:: Required action ::
Word for word, repeat the lines of the records from the first line up to and including the line that contains "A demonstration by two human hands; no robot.", passing over any pictures.

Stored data
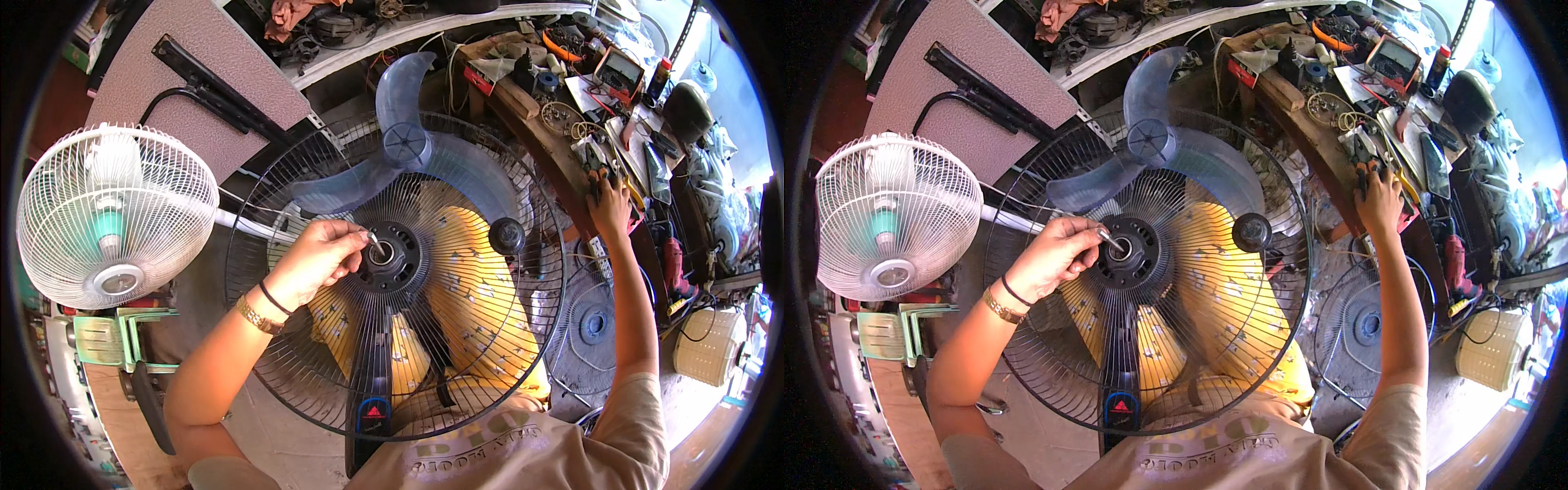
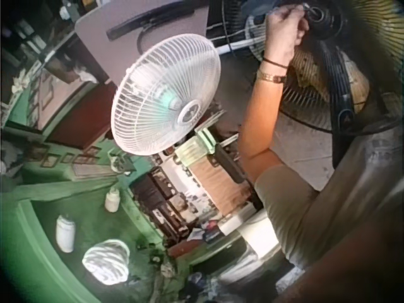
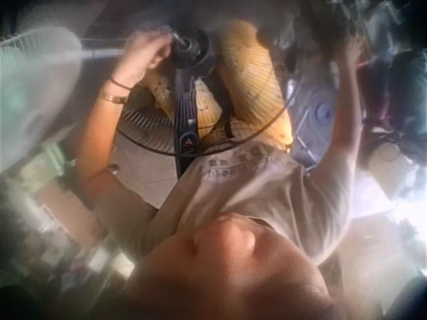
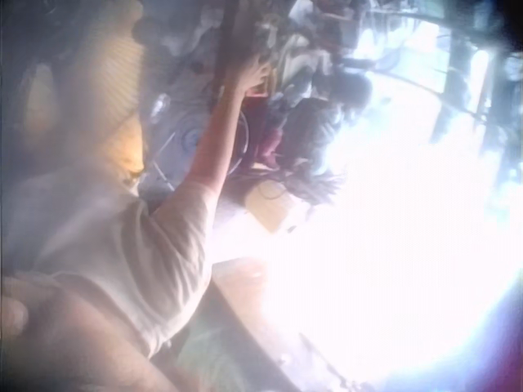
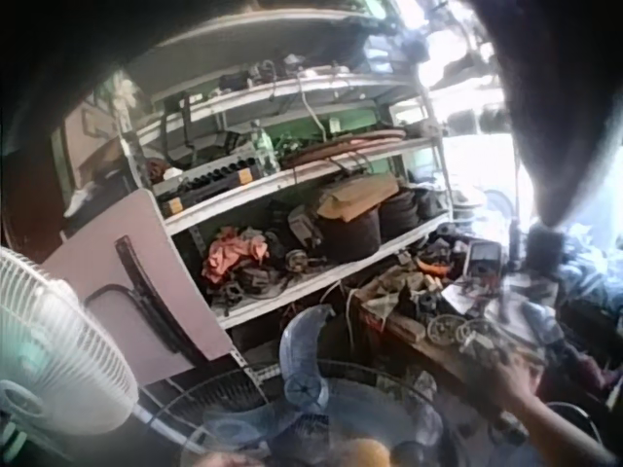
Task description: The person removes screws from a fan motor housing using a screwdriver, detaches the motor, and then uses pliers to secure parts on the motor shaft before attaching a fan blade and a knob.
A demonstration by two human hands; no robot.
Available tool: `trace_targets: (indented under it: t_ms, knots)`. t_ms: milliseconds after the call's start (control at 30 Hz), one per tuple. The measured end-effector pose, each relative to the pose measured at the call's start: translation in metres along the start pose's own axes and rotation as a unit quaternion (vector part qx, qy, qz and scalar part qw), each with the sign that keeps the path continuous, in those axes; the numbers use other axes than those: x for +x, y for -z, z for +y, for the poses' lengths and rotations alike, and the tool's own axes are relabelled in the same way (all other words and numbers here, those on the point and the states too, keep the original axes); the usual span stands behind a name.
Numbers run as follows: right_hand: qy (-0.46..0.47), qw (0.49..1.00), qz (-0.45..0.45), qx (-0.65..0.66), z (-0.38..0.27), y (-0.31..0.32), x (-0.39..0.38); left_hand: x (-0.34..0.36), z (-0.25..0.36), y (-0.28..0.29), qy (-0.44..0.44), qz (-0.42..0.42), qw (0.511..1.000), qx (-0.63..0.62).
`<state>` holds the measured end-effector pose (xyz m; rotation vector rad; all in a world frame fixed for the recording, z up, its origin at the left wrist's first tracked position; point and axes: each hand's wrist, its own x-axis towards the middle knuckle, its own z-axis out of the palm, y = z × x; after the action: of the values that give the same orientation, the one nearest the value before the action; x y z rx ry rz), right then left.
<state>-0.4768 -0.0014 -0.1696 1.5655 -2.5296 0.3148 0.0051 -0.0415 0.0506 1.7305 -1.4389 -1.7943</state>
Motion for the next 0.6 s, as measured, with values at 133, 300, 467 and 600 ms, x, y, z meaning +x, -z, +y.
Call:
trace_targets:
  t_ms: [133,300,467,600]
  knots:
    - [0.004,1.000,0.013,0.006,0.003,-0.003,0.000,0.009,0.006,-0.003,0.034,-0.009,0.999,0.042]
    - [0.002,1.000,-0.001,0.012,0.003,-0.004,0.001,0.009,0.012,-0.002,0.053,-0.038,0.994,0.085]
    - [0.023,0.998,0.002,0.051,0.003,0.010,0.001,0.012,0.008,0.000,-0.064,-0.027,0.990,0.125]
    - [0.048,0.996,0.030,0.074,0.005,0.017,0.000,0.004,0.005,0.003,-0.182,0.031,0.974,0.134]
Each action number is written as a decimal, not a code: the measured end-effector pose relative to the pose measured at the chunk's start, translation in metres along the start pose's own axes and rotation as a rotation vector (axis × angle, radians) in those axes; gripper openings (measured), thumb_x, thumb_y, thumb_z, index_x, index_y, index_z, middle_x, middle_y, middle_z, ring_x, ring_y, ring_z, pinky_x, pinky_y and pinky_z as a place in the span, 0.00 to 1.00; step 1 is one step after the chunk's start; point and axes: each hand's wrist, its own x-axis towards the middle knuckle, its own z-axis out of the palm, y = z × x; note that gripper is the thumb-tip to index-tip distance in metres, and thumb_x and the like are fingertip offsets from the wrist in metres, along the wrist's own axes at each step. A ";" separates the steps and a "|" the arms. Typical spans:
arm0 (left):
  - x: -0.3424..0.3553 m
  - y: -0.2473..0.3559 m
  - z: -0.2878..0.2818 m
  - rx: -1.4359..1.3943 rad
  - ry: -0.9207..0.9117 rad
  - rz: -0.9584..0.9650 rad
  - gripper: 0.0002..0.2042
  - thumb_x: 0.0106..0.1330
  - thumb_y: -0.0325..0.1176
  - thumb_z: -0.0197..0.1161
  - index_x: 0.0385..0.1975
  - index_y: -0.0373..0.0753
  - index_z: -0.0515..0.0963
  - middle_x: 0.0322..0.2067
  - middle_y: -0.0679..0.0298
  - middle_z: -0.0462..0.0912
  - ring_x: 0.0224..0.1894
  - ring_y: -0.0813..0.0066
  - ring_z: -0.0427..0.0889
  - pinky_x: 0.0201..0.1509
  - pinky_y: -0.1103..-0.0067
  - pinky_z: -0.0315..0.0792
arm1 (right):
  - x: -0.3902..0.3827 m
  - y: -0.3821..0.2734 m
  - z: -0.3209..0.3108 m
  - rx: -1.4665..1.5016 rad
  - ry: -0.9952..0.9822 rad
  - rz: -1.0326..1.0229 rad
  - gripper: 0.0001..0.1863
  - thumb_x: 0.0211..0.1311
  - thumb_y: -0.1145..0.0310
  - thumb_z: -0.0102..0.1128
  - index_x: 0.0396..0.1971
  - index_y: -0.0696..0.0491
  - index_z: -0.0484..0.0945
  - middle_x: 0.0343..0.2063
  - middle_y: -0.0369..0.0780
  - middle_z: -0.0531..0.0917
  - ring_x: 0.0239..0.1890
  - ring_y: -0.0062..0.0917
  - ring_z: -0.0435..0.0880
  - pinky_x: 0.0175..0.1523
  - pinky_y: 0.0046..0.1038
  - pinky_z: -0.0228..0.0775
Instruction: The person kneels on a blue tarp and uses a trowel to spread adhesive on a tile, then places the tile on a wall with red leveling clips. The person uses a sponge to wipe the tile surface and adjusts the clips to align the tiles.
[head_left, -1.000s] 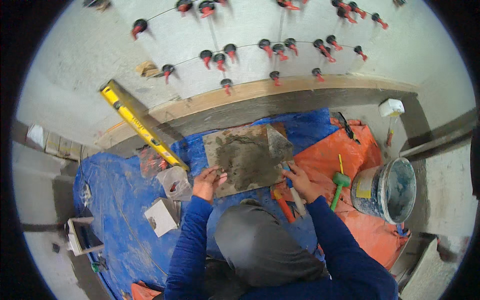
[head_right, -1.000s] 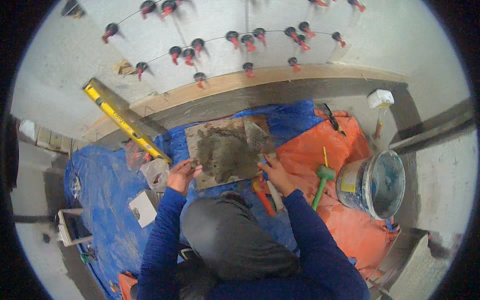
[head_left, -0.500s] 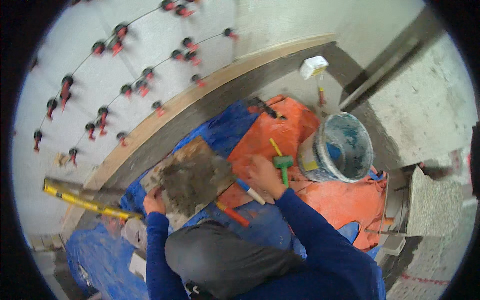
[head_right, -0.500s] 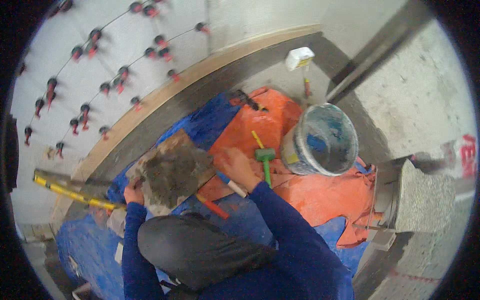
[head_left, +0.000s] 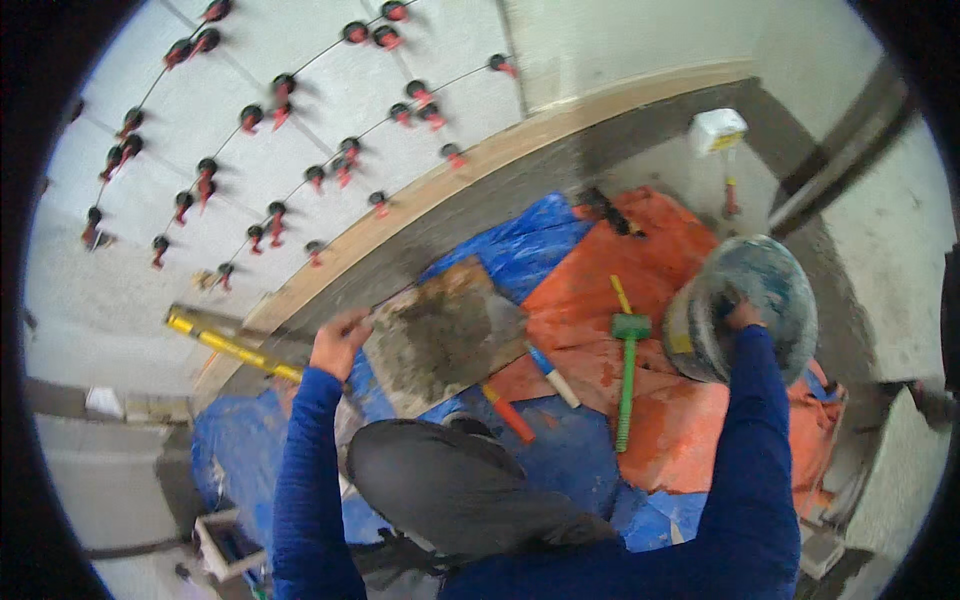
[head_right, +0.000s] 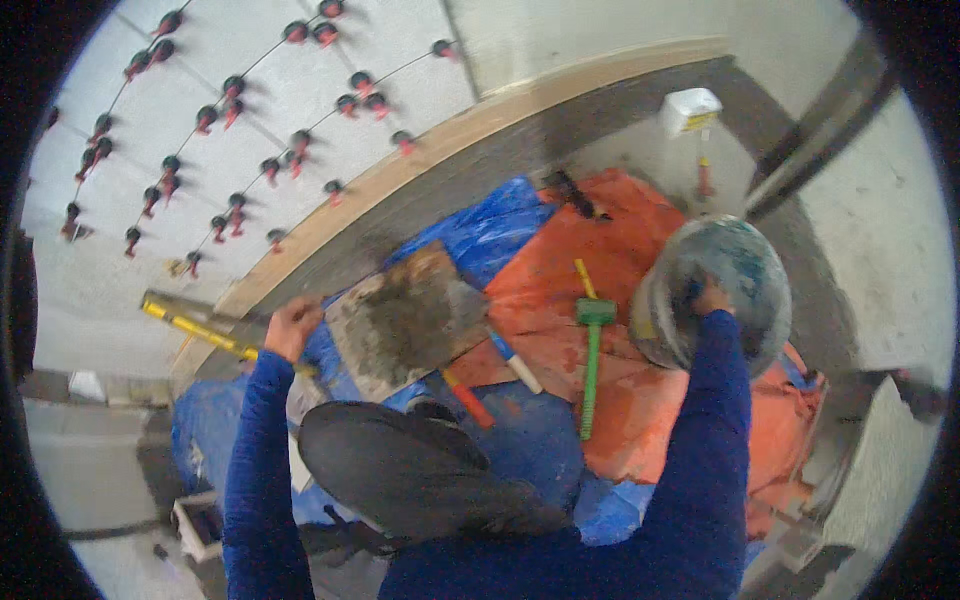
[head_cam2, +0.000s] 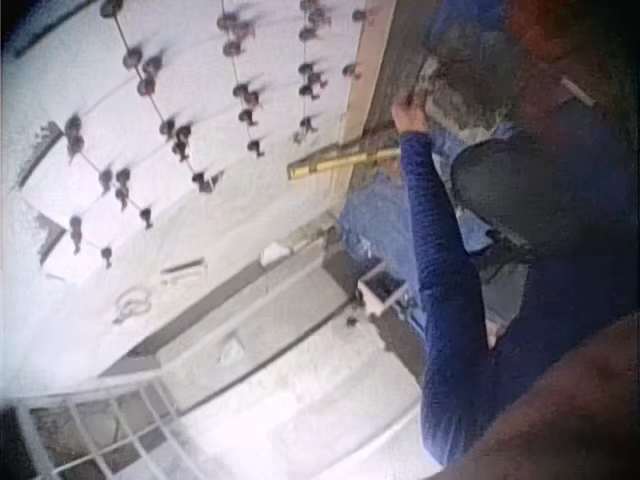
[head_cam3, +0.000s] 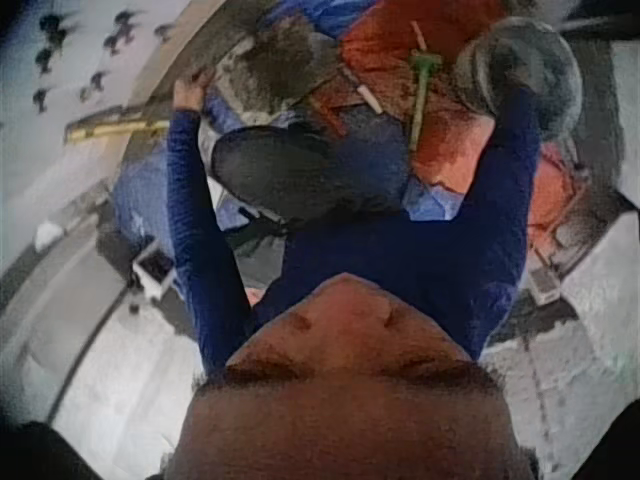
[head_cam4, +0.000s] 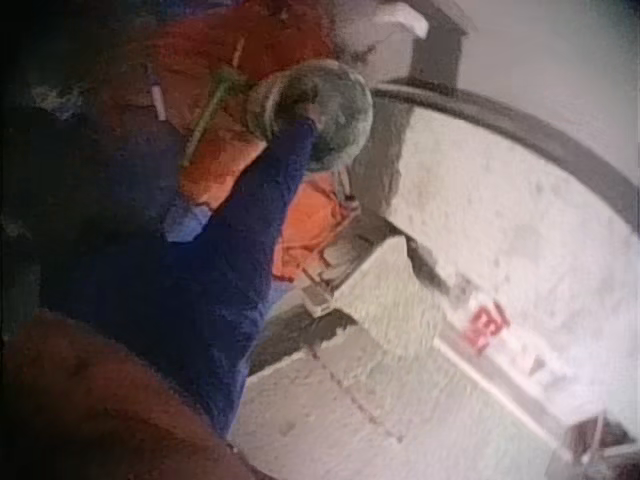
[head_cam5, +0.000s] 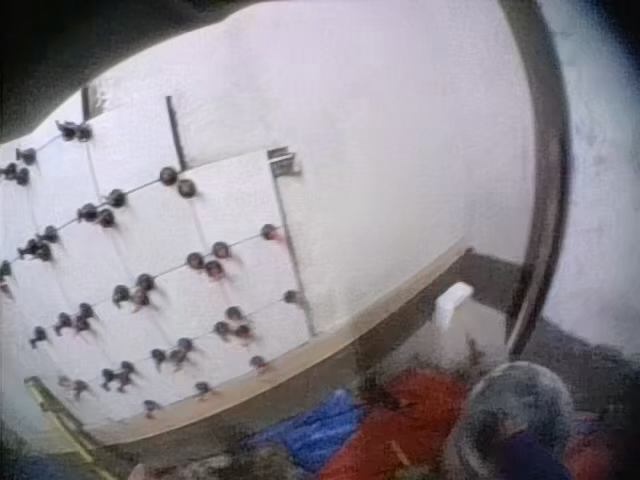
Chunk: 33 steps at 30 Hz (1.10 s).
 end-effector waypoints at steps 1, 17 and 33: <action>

:: Solution to the exercise ::
Task description: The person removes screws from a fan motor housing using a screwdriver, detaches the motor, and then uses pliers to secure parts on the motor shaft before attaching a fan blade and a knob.
A demonstration by two human hands; no robot.

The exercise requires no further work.